## Required action
Give back all of the data exactly. Leave nothing out.

## Data extracts
__________
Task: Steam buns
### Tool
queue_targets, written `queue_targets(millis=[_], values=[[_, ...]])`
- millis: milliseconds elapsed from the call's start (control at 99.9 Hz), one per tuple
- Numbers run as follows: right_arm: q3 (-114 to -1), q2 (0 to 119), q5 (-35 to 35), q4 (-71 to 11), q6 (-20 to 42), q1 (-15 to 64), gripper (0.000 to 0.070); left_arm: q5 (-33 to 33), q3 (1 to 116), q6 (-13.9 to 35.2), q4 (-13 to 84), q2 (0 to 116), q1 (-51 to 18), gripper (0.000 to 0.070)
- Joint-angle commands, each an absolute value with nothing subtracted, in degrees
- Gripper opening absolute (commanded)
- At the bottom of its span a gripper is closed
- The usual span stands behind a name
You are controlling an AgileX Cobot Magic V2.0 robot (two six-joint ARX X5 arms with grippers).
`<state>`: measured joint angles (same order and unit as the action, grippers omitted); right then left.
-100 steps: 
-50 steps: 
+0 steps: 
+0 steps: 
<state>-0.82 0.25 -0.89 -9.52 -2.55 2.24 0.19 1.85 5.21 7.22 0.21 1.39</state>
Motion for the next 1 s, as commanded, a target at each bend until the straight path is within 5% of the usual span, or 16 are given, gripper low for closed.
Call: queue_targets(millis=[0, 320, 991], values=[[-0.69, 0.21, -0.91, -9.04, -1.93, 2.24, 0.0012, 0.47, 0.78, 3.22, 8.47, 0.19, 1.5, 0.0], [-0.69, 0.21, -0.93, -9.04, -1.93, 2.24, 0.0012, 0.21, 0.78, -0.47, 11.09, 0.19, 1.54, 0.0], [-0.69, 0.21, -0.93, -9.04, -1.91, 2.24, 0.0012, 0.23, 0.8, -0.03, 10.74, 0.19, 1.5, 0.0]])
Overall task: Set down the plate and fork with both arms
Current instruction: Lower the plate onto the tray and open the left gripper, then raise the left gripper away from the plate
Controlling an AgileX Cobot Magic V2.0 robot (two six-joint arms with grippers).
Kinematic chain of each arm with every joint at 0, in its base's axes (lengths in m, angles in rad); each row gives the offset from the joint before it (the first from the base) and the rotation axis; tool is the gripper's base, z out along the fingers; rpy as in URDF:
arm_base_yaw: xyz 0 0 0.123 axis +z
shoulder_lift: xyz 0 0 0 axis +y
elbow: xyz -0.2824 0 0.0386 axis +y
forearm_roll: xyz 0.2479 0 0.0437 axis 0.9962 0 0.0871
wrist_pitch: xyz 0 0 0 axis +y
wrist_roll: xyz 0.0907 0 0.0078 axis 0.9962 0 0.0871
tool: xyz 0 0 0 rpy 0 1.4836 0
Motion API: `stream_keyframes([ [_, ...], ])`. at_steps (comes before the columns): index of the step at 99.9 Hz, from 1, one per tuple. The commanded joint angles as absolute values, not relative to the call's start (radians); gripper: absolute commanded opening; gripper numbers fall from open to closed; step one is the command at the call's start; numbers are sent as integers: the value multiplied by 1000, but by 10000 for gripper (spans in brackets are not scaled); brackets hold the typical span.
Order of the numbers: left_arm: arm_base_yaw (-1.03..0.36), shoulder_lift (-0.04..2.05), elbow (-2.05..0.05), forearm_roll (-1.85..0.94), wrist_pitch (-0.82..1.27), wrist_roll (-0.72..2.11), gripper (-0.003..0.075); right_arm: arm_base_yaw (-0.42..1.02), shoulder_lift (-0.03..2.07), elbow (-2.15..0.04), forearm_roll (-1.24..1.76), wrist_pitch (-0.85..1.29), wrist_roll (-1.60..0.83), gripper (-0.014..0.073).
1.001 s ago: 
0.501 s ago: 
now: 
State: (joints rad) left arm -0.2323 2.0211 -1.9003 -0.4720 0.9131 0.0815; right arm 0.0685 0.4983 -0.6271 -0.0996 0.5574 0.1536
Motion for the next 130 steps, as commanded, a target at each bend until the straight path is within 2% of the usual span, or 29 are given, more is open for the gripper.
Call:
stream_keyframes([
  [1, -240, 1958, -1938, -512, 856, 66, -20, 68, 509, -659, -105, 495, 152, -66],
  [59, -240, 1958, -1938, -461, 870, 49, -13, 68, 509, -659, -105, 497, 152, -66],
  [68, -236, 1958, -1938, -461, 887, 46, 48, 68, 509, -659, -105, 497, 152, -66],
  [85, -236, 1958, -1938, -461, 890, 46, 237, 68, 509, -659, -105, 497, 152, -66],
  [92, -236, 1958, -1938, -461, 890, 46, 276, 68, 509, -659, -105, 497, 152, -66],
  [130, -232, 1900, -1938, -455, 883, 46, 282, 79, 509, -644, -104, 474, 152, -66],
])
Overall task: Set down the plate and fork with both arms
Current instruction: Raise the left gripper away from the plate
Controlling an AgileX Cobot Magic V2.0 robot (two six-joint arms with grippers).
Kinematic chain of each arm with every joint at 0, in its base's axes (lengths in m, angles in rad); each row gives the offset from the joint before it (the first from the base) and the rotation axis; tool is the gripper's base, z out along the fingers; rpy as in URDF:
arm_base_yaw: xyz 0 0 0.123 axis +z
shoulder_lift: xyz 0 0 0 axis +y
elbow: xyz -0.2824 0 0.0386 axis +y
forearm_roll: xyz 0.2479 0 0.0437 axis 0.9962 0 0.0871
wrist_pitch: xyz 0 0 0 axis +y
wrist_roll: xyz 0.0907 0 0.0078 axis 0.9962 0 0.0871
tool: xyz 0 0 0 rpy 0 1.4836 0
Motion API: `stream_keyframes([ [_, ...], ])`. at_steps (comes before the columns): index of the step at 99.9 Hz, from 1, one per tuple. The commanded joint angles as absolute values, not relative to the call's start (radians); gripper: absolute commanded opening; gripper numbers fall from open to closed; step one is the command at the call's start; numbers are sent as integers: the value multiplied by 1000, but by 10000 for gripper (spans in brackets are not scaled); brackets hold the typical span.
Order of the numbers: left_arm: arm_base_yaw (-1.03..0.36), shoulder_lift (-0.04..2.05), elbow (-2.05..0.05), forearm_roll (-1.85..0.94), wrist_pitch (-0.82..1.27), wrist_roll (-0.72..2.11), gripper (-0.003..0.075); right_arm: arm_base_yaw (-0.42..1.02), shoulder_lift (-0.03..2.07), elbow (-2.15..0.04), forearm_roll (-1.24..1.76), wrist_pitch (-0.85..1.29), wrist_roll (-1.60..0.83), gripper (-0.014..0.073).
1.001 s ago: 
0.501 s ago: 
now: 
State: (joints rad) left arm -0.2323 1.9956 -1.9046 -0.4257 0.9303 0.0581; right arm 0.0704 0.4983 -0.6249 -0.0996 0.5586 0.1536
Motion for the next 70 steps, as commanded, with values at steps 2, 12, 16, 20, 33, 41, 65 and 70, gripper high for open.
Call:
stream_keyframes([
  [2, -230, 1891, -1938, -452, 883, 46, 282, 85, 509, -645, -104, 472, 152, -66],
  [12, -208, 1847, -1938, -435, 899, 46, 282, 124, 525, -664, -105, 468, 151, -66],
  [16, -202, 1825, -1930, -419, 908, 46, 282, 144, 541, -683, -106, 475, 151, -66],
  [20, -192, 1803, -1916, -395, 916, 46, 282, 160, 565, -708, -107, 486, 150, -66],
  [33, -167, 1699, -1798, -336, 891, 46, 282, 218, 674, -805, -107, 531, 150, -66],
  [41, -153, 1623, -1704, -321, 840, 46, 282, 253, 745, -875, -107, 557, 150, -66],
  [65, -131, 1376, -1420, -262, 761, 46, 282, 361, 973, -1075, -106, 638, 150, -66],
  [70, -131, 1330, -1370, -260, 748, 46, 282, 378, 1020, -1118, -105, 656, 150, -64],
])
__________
## Response to the task
Task: Steam buns
### Tool
queue_targets, written `queue_targets(millis=[_], values=[[_, ...]])`
- millis: milliseconds elapsed from the call's start (control at 99.9 Hz), one per tuple
- Numbers run as follows: right_arm: q3 (-114 to -1), q2 (0 to 119), q5 (-35 to 35), q4 (-71 to 11), q6 (-20 to 42), q1 (-15 to 64), gripper (0.000 to 0.070); left_arm: q5 (-33 to 33), q3 (1 to 116), q6 (-13.9 to 35.2), q4 (-13 to 84), q2 (0 to 116), q1 (-51 to 18), gripper (0.000 to 0.070)
- Joint-angle commands, each an absolute value with nothing subtracted, in degrees
- Gripper opening absolute (commanded)
- At the bottom of its span a gripper is closed
- The usual span stands behind a name
You are controlling an AgileX Cobot Magic V2.0 robot (two six-joint ARX X5 arms with grippers).
`<state>`: measured joint angles (same order and unit as the action, grippers omitted); right then left.
-100 steps: 
-50 steps: 
+0 steps: 
+0 steps: 
<state>-0.82 0.25 -0.89 -9.52 -2.55 2.24 0.19 1.85 5.21 7.22 0.21 1.39</state>
Motion for the next 1 s, as commanded, a target at each bend until the straight path is within 5% of the usual span, or 16 are given, gripper low for closed.
Call: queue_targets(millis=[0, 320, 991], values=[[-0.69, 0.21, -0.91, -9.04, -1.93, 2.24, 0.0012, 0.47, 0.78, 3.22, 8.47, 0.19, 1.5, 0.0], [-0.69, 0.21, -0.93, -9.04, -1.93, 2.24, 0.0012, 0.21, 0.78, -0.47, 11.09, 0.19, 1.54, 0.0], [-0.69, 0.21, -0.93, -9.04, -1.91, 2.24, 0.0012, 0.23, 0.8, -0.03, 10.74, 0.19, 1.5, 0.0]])
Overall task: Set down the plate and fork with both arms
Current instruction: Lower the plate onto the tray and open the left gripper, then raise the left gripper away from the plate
Controlling an AgileX Cobot Magic V2.0 robot (two six-joint arms with grippers).
Kinematic chain of each arm with every joint at 0, in its base's axes (lengths in m, angles in rad); each row gives the offset from the joint before it (the first from the base) and the rotation axis; tool is the gripper's base, z out along the fingers; rpy as in URDF:
arm_base_yaw: xyz 0 0 0.123 axis +z
shoulder_lift: xyz 0 0 0 axis +y
elbow: xyz -0.2824 0 0.0386 axis +y
forearm_roll: xyz 0.2479 0 0.0437 axis 0.9962 0 0.0871
wrist_pitch: xyz 0 0 0 axis +y
wrist_roll: xyz 0.0907 0 0.0078 axis 0.9962 0 0.0871
tool: xyz 0 0 0 rpy 0 1.4836 0
Motion API: `stream_keyframes([ [_, ...], ])`. at_steps (comes before the columns): index of the step at 99.9 Hz, from 1, one per tuple. The commanded joint angles as absolute values, not relative to the call's start (radians); gripper: absolute commanded opening; gripper numbers fall from open to closed; step one is the command at the call's start; numbers are sent as integers: the value multiplied by 1000, but by 10000 for gripper (spans in brackets are not scaled); brackets hold the typical span.
Order of the numbers: left_arm: arm_base_yaw (-1.03..0.36), shoulder_lift (-0.04..2.05), elbow (-2.05..0.05), forearm_roll (-1.85..0.94), wrist_pitch (-0.82..1.27), wrist_roll (-0.72..2.11), gripper (-0.003..0.075); right_arm: arm_base_yaw (-0.42..1.02), shoulder_lift (-0.03..2.07), elbow (-2.15..0.04), forearm_roll (-1.24..1.76), wrist_pitch (-0.85..1.29), wrist_roll (-1.60..0.83), gripper (-0.014..0.073).
1.001 s ago: 
0.501 s ago: 
now: 
State: (joints rad) left arm -0.2323 2.0211 -1.9003 -0.4720 0.9131 0.0815; right arm 0.0685 0.4983 -0.6271 -0.0996 0.5574 0.1536
Motion for the next 130 steps, as commanded, a target at each bend until the straight path is within 2% of the usual span, or 29 are given, more is open for the gripper.
Call:
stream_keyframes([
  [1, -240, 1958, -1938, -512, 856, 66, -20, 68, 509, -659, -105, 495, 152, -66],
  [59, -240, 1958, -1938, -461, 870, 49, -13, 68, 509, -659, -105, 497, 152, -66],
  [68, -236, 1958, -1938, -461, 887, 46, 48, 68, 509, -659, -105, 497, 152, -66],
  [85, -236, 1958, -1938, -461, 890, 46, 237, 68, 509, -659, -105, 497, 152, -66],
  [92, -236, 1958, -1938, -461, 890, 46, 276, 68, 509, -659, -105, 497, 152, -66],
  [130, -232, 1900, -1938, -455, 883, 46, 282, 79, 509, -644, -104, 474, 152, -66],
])
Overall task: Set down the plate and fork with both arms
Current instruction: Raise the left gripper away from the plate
Controlling an AgileX Cobot Magic V2.0 robot (two six-joint arms with grippers).
Kinematic chain of each arm with every joint at 0, in its base's axes (lengths in m, angles in rad); each row gives the offset from the joint before it (the first from the base) and the rotation axis; tool is the gripper's base, z out along the fingers; rpy as in URDF:
arm_base_yaw: xyz 0 0 0.123 axis +z
shoulder_lift: xyz 0 0 0 axis +y
elbow: xyz -0.2824 0 0.0386 axis +y
forearm_roll: xyz 0.2479 0 0.0437 axis 0.9962 0 0.0871
wrist_pitch: xyz 0 0 0 axis +y
wrist_roll: xyz 0.0907 0 0.0078 axis 0.9962 0 0.0871
tool: xyz 0 0 0 rpy 0 1.4836 0
Motion API: `stream_keyframes([ [_, ...], ])`. at_steps (comes before the columns): index of the step at 99.9 Hz, from 1, one per tuple. The commanded joint angles as absolute values, not relative to the call's start (radians); gripper: absolute commanded opening; gripper numbers fall from open to closed; step one is the command at the call's start; numbers are sent as integers: the value multiplied by 1000, but by 10000 for gripper (spans in brackets are not scaled); brackets hold the typical span.
Order of the numbers: left_arm: arm_base_yaw (-1.03..0.36), shoulder_lift (-0.04..2.05), elbow (-2.05..0.05), forearm_roll (-1.85..0.94), wrist_pitch (-0.82..1.27), wrist_roll (-0.72..2.11), gripper (-0.003..0.075); right_arm: arm_base_yaw (-0.42..1.02), shoulder_lift (-0.03..2.07), elbow (-2.15..0.04), forearm_roll (-1.24..1.76), wrist_pitch (-0.85..1.29), wrist_roll (-1.60..0.83), gripper (-0.014..0.073).
1.001 s ago: 
0.501 s ago: 
now: 
State: (joints rad) left arm -0.2323 1.9956 -1.9046 -0.4257 0.9303 0.0581; right arm 0.0704 0.4983 -0.6249 -0.0996 0.5586 0.1536
Motion for the next 70 steps, as commanded, with values at steps 2, 12, 16, 20, 33, 41, 65 and 70, gripper high for open.
Call:
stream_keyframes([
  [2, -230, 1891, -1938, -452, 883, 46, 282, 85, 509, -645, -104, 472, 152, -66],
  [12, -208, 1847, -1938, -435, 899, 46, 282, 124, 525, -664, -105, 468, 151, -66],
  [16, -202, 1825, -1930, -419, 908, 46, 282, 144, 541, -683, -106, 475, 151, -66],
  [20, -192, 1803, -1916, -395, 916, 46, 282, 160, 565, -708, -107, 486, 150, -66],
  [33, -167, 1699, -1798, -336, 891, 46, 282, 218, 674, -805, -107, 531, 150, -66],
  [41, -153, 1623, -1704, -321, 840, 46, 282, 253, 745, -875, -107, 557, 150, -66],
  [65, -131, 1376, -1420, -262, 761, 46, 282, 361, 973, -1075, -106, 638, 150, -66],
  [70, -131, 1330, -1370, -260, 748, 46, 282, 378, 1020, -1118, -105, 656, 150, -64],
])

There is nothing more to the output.